**Directions for this task**
All lines holding the word "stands" are to be copied from the records beneath.

**The data**

● ● ●

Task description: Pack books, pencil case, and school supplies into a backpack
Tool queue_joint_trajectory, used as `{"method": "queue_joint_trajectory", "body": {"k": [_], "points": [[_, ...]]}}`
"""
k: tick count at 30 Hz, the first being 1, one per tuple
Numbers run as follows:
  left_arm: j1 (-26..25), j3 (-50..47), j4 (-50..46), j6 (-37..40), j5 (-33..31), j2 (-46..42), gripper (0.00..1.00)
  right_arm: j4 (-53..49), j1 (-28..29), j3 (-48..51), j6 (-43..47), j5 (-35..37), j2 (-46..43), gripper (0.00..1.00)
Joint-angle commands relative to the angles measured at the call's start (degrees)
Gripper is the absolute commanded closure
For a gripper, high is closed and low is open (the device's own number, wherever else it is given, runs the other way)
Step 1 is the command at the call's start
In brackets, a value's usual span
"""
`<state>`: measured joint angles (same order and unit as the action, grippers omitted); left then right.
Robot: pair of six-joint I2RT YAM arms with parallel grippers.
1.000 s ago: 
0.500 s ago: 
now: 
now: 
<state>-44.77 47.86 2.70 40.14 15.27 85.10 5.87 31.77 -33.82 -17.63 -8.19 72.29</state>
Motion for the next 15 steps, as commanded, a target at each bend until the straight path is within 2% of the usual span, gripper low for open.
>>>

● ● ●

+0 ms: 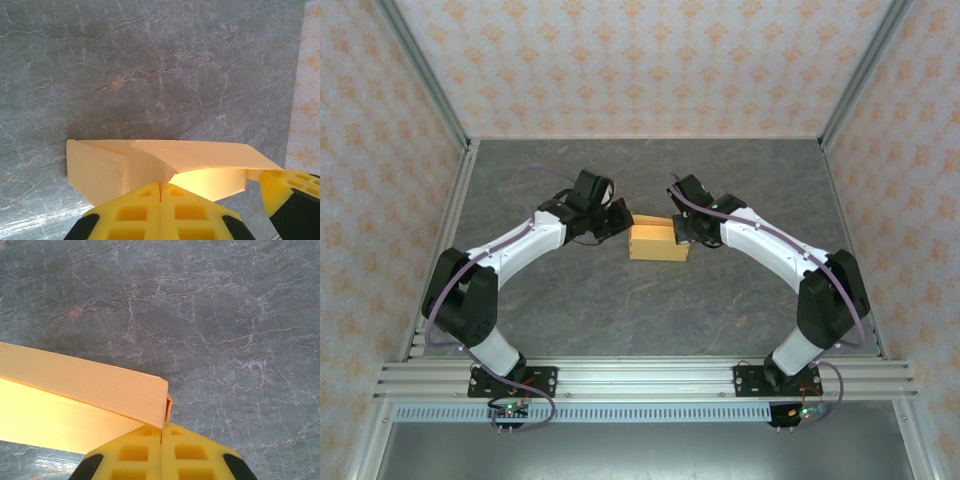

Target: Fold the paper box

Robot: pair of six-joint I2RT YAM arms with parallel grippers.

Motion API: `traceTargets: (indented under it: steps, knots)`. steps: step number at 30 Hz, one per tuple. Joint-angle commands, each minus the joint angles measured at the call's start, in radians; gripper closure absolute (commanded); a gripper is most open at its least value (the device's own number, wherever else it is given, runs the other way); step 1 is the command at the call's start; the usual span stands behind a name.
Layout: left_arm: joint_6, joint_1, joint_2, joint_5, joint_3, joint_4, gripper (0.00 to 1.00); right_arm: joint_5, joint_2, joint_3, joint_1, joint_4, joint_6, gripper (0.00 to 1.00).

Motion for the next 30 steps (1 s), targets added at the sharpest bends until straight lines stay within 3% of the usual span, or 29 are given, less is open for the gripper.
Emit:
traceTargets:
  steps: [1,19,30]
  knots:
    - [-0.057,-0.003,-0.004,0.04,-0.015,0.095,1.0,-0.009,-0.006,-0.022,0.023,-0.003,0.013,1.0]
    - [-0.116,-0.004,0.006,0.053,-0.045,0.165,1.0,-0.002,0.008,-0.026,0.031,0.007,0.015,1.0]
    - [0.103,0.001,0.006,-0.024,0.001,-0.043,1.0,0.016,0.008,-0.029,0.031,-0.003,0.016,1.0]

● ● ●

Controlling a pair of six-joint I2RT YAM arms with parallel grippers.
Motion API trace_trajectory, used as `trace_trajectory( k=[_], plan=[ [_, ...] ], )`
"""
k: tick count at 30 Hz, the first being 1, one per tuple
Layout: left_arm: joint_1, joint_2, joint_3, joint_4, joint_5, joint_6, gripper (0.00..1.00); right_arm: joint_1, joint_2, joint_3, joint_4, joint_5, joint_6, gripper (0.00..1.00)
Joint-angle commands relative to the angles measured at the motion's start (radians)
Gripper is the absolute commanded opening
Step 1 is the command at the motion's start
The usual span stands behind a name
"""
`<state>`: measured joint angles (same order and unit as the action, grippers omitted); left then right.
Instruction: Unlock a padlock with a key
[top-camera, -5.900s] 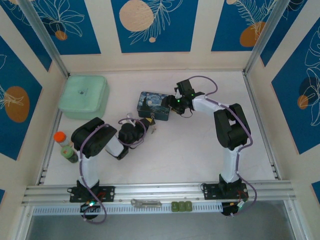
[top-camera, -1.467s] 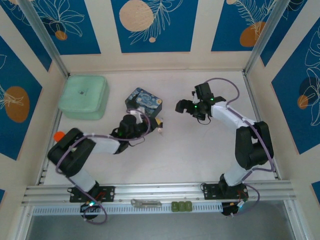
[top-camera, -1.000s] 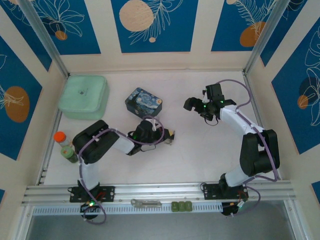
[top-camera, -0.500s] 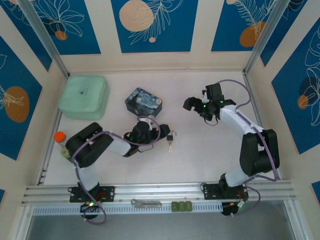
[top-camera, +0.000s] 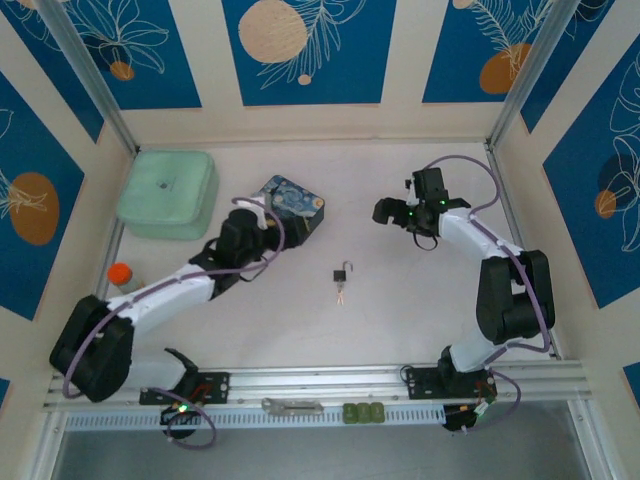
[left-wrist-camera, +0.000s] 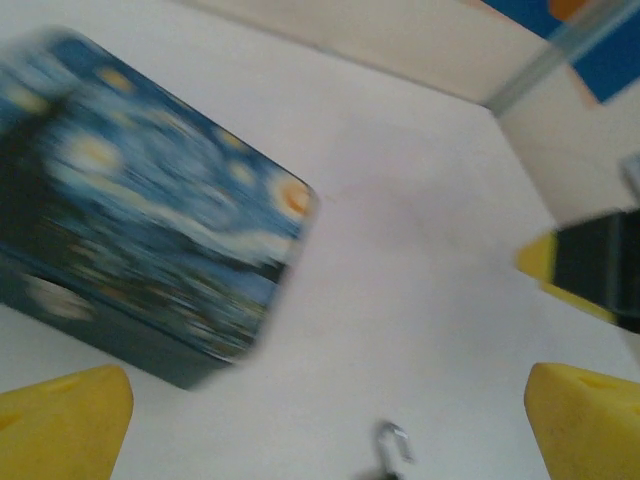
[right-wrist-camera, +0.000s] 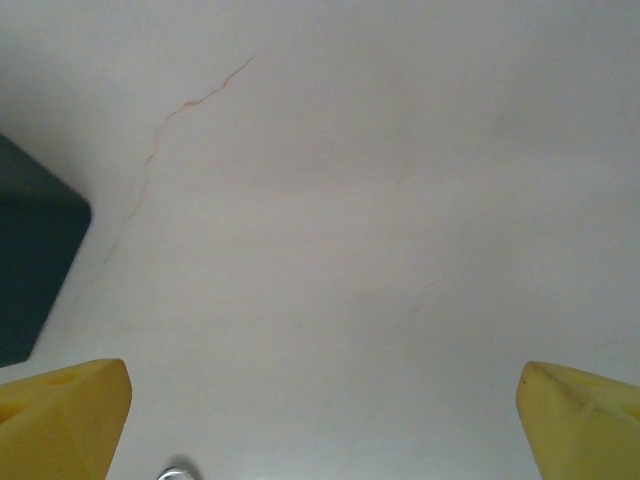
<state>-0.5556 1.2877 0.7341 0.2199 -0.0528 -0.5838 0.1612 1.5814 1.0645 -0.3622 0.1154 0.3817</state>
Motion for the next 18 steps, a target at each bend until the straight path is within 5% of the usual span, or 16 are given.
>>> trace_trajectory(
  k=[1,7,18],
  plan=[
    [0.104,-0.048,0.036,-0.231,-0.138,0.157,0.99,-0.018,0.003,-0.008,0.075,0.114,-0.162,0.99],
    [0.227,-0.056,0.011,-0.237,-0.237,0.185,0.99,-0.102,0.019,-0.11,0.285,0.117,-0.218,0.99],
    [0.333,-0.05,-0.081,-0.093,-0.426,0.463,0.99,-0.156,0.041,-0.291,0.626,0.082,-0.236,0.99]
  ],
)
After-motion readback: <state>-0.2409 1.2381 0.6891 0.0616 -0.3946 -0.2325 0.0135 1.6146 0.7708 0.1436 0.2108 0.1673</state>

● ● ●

**Result of this task**
Motion API: `traceTargets: (indented under it: steps, knots)`. steps: step number at 30 Hz, one per tuple. Joint-angle commands, each minus the joint angles measured at the call's start, in radians; gripper closure absolute (commanded); a gripper is most open at its least value (the device's own number, wherever else it is given, runs the other way); step 1 is the command at the call's start; the usual span stands behind a name.
The usual span stands behind a name

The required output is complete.